How to complete this task. Set down each entry as it stands. Skip the pictures.

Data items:

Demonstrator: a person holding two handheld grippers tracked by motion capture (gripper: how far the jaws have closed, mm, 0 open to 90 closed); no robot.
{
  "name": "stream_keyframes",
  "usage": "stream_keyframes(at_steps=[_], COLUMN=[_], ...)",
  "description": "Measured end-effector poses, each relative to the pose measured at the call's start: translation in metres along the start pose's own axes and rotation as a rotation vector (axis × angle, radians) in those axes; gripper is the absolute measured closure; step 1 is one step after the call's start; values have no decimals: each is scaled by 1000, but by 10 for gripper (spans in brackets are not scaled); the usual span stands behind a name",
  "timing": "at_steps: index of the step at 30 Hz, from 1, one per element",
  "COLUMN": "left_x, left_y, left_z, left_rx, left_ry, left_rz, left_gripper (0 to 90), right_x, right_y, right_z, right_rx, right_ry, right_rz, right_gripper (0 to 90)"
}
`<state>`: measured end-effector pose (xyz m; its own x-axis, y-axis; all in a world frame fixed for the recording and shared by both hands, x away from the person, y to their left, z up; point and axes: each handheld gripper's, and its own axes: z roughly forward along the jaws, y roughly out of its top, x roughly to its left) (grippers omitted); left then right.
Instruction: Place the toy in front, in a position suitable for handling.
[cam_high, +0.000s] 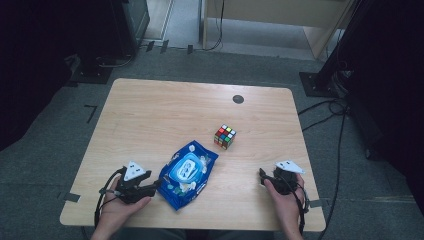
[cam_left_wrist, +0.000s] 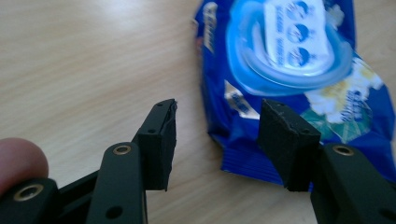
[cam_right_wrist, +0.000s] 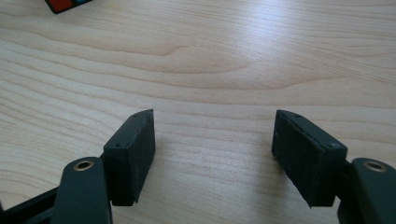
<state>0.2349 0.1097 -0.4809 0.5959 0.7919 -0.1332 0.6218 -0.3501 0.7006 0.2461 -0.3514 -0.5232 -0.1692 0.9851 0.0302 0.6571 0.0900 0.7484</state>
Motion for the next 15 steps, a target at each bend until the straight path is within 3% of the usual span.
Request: stream_keyframes(at_steps=[3,4,8,15], left_x=[0,0,-2,10], left_y=[0,0,0,8], left_z=[2,2,4,16], left_rx=[4,-1,-8,-73], left_ry=[-12,-13,62,188], left_rz=[4,-3,35,-2], left_gripper=[550,619,744,738], right_x=[-1,-1,0,4], right_y=[-1,-1,-1,-1], right_z=[-1,-1,-1,0], right_rx=[-1,-1,-5,-8], right_ry=[4,3,0,2], right_rz=[2,2,3,-6], right_gripper=[323,325,327,332])
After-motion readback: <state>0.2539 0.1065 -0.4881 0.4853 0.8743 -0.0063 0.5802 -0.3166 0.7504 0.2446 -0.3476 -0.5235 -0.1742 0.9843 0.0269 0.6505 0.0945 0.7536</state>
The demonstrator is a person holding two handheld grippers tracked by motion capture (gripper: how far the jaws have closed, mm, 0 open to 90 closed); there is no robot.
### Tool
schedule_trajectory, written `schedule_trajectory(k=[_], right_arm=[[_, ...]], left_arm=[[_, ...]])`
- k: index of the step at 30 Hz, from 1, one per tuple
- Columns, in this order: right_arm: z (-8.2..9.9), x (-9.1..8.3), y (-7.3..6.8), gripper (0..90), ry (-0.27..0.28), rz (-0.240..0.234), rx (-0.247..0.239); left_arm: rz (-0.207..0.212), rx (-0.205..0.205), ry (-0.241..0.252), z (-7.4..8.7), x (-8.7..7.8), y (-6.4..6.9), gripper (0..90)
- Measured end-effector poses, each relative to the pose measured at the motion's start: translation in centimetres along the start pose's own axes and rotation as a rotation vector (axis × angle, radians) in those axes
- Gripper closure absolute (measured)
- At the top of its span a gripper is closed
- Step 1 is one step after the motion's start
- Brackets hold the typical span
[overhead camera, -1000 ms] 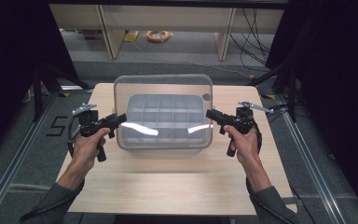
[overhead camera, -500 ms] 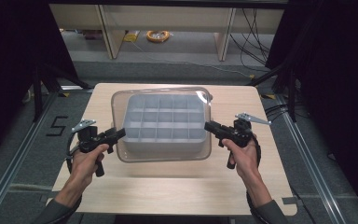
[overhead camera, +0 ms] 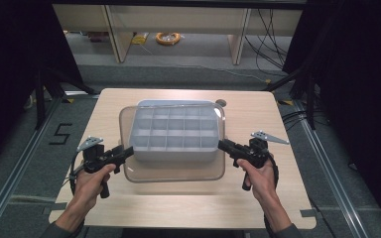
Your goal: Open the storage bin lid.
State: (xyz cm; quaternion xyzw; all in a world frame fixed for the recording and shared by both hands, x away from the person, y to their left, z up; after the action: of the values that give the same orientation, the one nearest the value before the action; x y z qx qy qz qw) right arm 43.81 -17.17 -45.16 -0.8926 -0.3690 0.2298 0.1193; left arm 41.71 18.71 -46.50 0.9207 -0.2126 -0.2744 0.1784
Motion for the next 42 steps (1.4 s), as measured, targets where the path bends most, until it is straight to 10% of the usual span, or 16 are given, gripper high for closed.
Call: schedule_trajectory(k=[42], right_arm=[[7.2, -3.0, -1.8, 69.7, -0.065, 0.009, 0.072]], left_arm=[[0.026, 0.018, -0.125, 6.5, -2.7, 0.2, 53.4]])
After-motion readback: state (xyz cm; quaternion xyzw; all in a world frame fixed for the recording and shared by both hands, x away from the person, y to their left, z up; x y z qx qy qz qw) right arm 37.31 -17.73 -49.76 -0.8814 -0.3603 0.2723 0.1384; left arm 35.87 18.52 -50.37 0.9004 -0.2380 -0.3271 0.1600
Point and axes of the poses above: each handheld gripper's, and its own axes: x roughly forward along the jaws, z roughly out of its underside, y roughly to its right, the point moved 7 cm from there along x, roughly forward along the jaws, and after that the axes turned 5 degrees about -x, right-handed, at the moved point
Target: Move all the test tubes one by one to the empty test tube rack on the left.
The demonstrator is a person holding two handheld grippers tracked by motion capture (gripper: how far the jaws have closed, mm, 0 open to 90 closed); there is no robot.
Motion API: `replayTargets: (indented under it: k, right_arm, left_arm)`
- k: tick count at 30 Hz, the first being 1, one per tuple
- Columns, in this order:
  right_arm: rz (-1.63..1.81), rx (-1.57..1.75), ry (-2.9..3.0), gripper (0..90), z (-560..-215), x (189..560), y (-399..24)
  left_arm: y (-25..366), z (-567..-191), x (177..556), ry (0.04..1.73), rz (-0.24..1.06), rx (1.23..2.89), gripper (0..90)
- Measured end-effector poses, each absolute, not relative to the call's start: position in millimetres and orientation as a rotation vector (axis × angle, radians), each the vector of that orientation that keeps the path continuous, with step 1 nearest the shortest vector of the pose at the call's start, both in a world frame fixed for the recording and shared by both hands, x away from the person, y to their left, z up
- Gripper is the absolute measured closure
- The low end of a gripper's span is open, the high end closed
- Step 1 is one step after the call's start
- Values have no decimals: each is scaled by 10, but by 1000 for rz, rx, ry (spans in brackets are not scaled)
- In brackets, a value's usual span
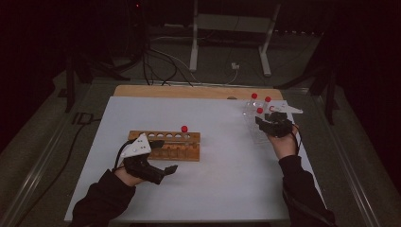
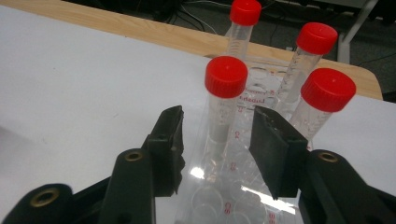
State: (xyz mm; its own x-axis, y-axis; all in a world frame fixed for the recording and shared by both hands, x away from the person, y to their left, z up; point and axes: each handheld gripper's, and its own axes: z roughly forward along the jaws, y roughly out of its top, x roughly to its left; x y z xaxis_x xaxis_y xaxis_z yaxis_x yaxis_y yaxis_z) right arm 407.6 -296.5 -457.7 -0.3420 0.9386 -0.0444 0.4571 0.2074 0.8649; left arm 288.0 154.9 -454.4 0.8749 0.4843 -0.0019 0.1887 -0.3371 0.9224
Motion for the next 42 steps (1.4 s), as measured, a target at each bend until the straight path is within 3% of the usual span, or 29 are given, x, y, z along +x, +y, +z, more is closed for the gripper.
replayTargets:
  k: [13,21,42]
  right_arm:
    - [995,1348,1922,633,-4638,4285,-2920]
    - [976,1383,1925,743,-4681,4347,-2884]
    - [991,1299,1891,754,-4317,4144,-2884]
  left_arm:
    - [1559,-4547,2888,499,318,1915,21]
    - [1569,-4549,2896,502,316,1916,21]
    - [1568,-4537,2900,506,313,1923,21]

Exercise response.
Demonstrator: a person holding two handheld grippers tracked by motion capture (gripper: how far the jaws have closed, mm, 0 open to 90 closed); no robot.
{
  "name": "stream_keyframes",
  "usage": "stream_keyframes(at_steps=[_], COLUMN=[_], ...)",
  "description": "Measured end-effector poses, each relative to the pose measured at the call's start: translation in metres along the start pose's own axes and rotation as a rotation vector (axis × angle, radians) in those axes; gripper is the absolute measured closure; step 1 is one step after the call's start; values have no decimals: each is scaled by 1000, but by 10 for gripper (spans in brackets are not scaled); the usual span stands behind a name",
  "timing": "at_steps: index of the step at 30 Hz, from 1, one per element",
  "COLUMN": "left_x, left_y, left_z, left_rx, left_ry, left_rz, left_gripper (0 to 90), right_x, right_y, right_z, right_rx, right_ry, right_rz, right_gripper (0 to 90)"
}
`<state>`: measured end-effector pose (xyz m; its own x-axis, y-axis; all in a world frame fixed for the recording and shared by both hands, x away from the person, y to their left, z up; point and axes: each handheld gripper's, and its own axes: z roughly forward along the jaws, y roughly out of its top, x roughly to its left) (grippers omitted); left then right.
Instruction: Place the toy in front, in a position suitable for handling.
[cam_high, +0.000s] 
[cam_left_wrist, +0.000s] 
[cam_right_wrist, +0.000s] 
<state>0.2349 0.1097 -0.4809 0.5959 0.7919 -0.1332 0.6218 -0.3501 0.7006 0.2461 -0.3514 -0.5232 -0.1692 0.9851 0.0302 0.6571 0.0900 0.7484</state>
Motion for the next 15 steps, a target at each bend until the straight path is within 3% of the usual span.
Request: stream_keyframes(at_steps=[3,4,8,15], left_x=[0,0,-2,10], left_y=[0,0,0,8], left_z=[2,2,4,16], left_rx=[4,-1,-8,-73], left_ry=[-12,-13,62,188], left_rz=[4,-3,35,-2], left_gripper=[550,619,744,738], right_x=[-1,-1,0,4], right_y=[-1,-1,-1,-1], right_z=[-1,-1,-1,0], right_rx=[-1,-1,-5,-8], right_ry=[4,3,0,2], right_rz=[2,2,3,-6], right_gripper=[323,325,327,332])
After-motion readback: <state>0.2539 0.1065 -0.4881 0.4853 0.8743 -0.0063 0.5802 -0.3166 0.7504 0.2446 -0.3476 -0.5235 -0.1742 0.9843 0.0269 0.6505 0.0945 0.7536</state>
The demonstrator is a person holding two handheld grippers tracked by motion capture (gripper: how far the jaws have closed, mm, 0 open to 90 closed); there is no robot.
### Tool
schedule_trajectory, written `schedule_trajectory(k=[_], right_arm=[[_, ...]], left_arm=[[_, ...]])`
- k: index of the step at 30 Hz, from 1, one per tuple
- Columns, in this order: right_arm: z (-8.2..9.9), x (-9.1..8.3), y (-7.3..6.8), gripper (0..90), ry (-0.27..0.28), rz (-0.240..0.234), rx (-0.247..0.239); left_arm: rz (-0.207..0.212), rx (-0.205..0.205), ry (-0.241..0.252), z (-7.4..8.7), x (-8.7..7.8), y (-6.4..6.9), gripper (0..90)
- Measured end-effector poses, each relative to the pose measured at the motion's start: translation in centimetres along the start pose's own axes and rotation as a rotation vector (axis × angle, radians) in those axes
- Gripper closure absolute (measured)
- At the top of its span a gripper is closed
- Step 1 is one step after the motion's start
- Brackets hold the typical span
[overhead camera, -1000 ms] 
[overhead camera, -500 ms] 
[overhead camera, +0 ms] 
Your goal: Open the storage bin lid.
State: (xyz cm; quaternion xyzw; all in a world frame fixed for the recording and shared by both hands, x away from the person, y to their left, z up; after the action: of the values that give the same orientation, the one nearest the value before the action; x y z qx qy qz qw) right arm 43.81 -17.17 -45.16 -0.8926 -0.3690 0.2298 0.1193; left arm 41.71 18.71 -46.50 0.9207 -0.2126 -0.2744 0.1784
Motion for the next 42 steps (1.4 s), as measured, targets where the path bends most, until it is straight to 10% of the usual span, or 16 are given, gripper high for closed.
Call: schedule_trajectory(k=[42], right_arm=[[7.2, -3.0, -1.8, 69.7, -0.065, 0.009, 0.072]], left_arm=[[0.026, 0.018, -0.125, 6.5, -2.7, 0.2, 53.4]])
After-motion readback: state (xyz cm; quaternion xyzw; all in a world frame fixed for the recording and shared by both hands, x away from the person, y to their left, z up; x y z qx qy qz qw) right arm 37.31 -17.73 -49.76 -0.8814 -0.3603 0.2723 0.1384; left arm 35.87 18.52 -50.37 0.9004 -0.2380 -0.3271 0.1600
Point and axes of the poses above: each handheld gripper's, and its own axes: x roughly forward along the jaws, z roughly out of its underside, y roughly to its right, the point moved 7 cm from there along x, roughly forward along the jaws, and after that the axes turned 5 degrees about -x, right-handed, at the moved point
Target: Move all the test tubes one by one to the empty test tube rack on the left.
The demonstrator is a person holding two handheld grippers tracked by motion capture (gripper: how far the jaws have closed, mm, 0 open to 90 closed); there is no robot.
Motion API: `replayTargets: (indented under it: k, right_arm, left_arm)`
- k: tick count at 30 Hz, the first being 1, one per tuple
- Columns, in this order:
  right_arm: rz (-1.63..1.81), rx (-1.57..1.75), ry (-2.9..3.0), gripper (0..90), z (-560..-215), x (189..560), y (-399..24)
  left_arm: y (-25..366), z (-567..-191), x (177..556), ry (0.04..1.73), rz (-0.24..1.06), rx (1.23..2.89), gripper (0..90)
- Measured end-effector poses, each absolute, not relative to the call's start: position in millimetres and orientation as a rotation vector (axis × angle, radians), each the vector of that orientation that keeps the path continuous, with step 1 nearest the shortest vector of the pose at the call's start, both in a world frame fixed for the recording and shared by both hands, x away from the person, y to their left, z up
- Gripper is the absolute measured closure
- The low end of a gripper's span is open, the high end closed
- Step 1 is one step after the call's start
- Values have no decimals: each is scaled by 10, but by 1000 for rz, rx, ry (spans in brackets are not scaled)
- In brackets, a value's usual span
State: (xyz mm; its own x-axis, y-axis; all in a world frame fixed for the recording and shared by both hands, x away from the person, y to their left, z up; point and axes: each handheld gripper's, and its own axes: z roughly forward along the jaws, y roughly out of its top, x roughly to its left; x y z xaxis_x xaxis_y xaxis_z yaxis_x yaxis_y yaxis_z) right arm 407.6 -296.5 -457.7 -0.3420 0.9386 -0.0444 0.4571 0.2074 0.8649; left arm 288.0 154.9 -454.4 0.8749 0.4843 -0.0019 0.1887 -0.3371 0.9224
Motion for the next 42 steps (1.4 s), as measured, a target at each bend until the straight path is within 3% of the usual span, or 29 are given, x, y, z along +x, +y, +z, more is closed for the gripper.
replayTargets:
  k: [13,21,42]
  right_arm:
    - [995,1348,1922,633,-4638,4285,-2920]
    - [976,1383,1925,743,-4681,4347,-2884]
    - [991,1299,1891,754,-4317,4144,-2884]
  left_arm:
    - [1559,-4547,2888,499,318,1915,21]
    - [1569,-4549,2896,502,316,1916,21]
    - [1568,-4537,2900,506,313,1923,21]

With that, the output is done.